KANQAS: Kolmogorov-Arnold Network for Quantum Architecture Search
Akash Kundu, Aritra Sarkar, Abhishek Sadhu
TL;DR
KANQAS reframes quantum architecture search by substituting a Kolmogorov-Arnold Network for the traditional MLP in a DDQN-based reinforcement learning loop. Across quantum state preparation and quantum chemistry tasks, KAQN achieves higher or comparable performance with drastically fewer trainable parameters, and shows robustness to hardware-like noise, albeit with longer episode runtimes.
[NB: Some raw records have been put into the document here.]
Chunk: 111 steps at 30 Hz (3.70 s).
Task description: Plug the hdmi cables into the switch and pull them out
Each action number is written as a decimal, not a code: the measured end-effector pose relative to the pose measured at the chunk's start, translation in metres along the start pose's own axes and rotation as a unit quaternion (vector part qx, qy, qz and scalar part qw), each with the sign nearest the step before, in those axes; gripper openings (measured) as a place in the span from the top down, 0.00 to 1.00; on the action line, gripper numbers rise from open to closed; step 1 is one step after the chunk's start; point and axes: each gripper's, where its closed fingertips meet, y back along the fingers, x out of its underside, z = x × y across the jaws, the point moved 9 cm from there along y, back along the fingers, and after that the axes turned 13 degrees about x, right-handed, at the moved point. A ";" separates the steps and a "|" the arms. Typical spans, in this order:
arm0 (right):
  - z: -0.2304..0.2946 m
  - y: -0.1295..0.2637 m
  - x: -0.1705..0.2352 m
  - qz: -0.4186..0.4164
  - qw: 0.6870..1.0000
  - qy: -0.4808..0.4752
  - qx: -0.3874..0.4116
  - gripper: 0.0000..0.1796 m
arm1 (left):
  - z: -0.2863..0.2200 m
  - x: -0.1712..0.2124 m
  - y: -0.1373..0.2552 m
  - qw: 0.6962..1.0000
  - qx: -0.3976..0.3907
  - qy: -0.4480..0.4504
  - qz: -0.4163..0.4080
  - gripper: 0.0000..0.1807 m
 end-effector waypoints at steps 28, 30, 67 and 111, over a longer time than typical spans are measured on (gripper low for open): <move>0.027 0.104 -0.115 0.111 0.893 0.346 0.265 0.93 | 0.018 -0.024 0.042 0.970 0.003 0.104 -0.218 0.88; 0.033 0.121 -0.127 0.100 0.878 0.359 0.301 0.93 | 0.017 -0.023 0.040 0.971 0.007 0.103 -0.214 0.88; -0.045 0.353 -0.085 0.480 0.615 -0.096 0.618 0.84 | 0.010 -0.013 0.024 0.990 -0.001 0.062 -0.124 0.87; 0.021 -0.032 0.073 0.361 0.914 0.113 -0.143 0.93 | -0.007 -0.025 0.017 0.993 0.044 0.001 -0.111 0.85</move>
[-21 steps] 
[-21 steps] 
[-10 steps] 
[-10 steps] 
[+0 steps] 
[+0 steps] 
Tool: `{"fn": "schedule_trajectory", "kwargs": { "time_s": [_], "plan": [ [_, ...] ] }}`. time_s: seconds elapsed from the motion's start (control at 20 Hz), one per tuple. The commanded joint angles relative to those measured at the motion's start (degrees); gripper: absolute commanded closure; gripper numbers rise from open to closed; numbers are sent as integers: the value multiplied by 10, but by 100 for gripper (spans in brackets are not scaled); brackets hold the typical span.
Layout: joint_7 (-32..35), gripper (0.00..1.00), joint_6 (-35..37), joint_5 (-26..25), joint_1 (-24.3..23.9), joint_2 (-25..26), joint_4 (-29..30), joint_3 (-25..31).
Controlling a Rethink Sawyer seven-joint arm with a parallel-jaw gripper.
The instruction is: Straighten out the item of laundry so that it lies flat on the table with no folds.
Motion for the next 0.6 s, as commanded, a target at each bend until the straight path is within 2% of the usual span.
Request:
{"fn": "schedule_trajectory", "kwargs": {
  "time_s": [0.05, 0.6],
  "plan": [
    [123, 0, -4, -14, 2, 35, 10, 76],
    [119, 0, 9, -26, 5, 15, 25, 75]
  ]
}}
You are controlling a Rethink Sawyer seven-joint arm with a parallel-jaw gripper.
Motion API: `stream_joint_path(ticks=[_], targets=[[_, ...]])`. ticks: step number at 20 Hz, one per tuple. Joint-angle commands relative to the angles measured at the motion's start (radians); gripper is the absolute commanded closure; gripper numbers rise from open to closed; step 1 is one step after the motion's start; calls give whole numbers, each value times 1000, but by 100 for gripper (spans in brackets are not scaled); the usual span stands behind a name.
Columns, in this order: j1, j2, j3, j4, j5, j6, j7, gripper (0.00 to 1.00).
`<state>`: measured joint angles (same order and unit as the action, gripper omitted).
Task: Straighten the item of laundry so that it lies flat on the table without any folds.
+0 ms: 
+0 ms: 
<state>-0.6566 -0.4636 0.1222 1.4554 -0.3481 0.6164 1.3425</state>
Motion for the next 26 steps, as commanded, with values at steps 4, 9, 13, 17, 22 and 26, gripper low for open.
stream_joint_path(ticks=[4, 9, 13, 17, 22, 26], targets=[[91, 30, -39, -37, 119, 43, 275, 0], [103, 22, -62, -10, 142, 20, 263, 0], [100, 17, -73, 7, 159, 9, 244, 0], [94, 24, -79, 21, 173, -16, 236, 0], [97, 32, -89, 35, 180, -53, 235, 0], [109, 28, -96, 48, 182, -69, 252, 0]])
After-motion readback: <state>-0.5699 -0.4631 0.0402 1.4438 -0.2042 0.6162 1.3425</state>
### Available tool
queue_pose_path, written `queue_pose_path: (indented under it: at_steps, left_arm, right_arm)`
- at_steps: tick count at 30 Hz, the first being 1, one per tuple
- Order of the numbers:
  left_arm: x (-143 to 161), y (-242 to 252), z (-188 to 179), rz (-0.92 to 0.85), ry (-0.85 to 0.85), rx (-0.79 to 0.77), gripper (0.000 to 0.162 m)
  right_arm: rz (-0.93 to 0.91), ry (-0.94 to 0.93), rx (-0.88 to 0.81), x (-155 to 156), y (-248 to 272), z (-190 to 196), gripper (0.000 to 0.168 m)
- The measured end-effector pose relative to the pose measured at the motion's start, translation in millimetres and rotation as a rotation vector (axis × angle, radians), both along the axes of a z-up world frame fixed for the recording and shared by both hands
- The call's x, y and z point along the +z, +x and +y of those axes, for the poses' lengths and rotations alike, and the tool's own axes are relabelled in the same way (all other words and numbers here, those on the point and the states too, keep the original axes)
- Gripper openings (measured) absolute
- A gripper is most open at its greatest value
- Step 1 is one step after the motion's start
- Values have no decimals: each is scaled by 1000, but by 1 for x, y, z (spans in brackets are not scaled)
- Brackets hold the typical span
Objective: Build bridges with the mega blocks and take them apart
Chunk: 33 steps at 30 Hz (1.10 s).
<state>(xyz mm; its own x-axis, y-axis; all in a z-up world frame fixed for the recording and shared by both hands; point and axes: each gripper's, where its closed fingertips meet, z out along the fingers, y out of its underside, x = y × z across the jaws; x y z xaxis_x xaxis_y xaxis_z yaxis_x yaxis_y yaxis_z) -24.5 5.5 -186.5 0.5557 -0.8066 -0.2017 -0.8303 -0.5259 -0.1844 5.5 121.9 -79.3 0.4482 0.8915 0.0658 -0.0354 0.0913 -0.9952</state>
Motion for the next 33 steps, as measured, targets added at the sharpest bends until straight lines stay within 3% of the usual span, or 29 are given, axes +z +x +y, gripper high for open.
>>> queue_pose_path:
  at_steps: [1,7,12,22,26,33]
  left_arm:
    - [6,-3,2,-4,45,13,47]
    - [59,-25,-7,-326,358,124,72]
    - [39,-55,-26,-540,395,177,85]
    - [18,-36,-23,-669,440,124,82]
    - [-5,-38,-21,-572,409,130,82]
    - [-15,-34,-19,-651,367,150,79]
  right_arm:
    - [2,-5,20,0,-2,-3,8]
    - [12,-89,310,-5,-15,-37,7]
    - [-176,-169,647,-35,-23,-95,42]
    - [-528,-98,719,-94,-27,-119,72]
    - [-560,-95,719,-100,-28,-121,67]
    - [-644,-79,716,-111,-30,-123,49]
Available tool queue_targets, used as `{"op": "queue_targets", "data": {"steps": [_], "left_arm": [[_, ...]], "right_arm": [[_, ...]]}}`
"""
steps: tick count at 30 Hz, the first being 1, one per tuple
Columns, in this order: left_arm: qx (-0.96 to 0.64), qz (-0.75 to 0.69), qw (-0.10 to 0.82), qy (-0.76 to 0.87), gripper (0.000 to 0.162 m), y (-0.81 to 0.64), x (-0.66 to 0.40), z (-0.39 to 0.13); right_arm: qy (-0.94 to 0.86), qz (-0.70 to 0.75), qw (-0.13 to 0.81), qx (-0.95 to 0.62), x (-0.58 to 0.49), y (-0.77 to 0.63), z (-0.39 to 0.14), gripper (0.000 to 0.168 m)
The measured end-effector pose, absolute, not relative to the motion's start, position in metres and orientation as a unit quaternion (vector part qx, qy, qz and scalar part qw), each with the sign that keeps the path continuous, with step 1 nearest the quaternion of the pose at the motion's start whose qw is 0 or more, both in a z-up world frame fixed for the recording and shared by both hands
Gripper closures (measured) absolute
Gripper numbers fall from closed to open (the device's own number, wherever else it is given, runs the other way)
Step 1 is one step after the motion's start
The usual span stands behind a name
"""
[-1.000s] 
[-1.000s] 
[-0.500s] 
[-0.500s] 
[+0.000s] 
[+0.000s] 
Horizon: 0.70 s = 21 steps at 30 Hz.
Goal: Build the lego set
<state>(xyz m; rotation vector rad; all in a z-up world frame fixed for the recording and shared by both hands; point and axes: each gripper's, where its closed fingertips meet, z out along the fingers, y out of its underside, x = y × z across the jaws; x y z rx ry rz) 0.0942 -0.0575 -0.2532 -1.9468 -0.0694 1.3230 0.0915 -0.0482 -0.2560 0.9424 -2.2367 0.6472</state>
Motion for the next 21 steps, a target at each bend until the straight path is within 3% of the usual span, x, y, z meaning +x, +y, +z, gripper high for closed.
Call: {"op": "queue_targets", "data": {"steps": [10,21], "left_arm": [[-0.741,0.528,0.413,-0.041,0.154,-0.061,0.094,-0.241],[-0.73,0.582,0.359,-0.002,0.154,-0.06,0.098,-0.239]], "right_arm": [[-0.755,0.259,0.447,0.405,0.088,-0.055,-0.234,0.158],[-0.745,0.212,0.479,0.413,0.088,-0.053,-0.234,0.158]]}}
The work demonstrates more compact parameterized quantum circuits for molecular ground-state problems and highlights the interpretability and efficiency gains offered by KAN in quantum AI design. Together, these findings suggest KAN is a promising path toward practical, hardware-aware quantum architecture search and design.
Abstract
Quantum architecture Search (QAS) is a promising direction for optimization and automated design of quantum circuits towards quantum advantage. Recent techniques in QAS emphasize Multi-Layer Perceptron (MLP)-based deep Q-networks. However, their interpretability remains challenging due to the large number of learnable parameters and the complexities involved in selecting appropriate activation functions. In this work, to overcome these challenges, we utilize the Kolmogorov-Arnold Network (KAN) in the QAS algorithm, analyzing their efficiency in the task of quantum state preparation and quantum chemistry. In quantum state preparation, our results show that in a noiseless scenario, the probability of success is 2 to 5 times higher than MLPs. In noisy environments, KAN outperforms MLPs in fidelity when approximating these states, showcasing its robustness against noise. In tackling quantum chemistry problems, we enhance the recently proposed QAS algorithm by integrating curriculum reinforcement learning with a KAN structure. This facilitates a more efficient design of parameterized quantum circuits by reducing the number of required 2-qubit gates and circuit depth. Further investigation reveals that KAN requires a significantly smaller number of learnable parameters compared to MLPs; however, the average time of executing each episode for KAN is higher.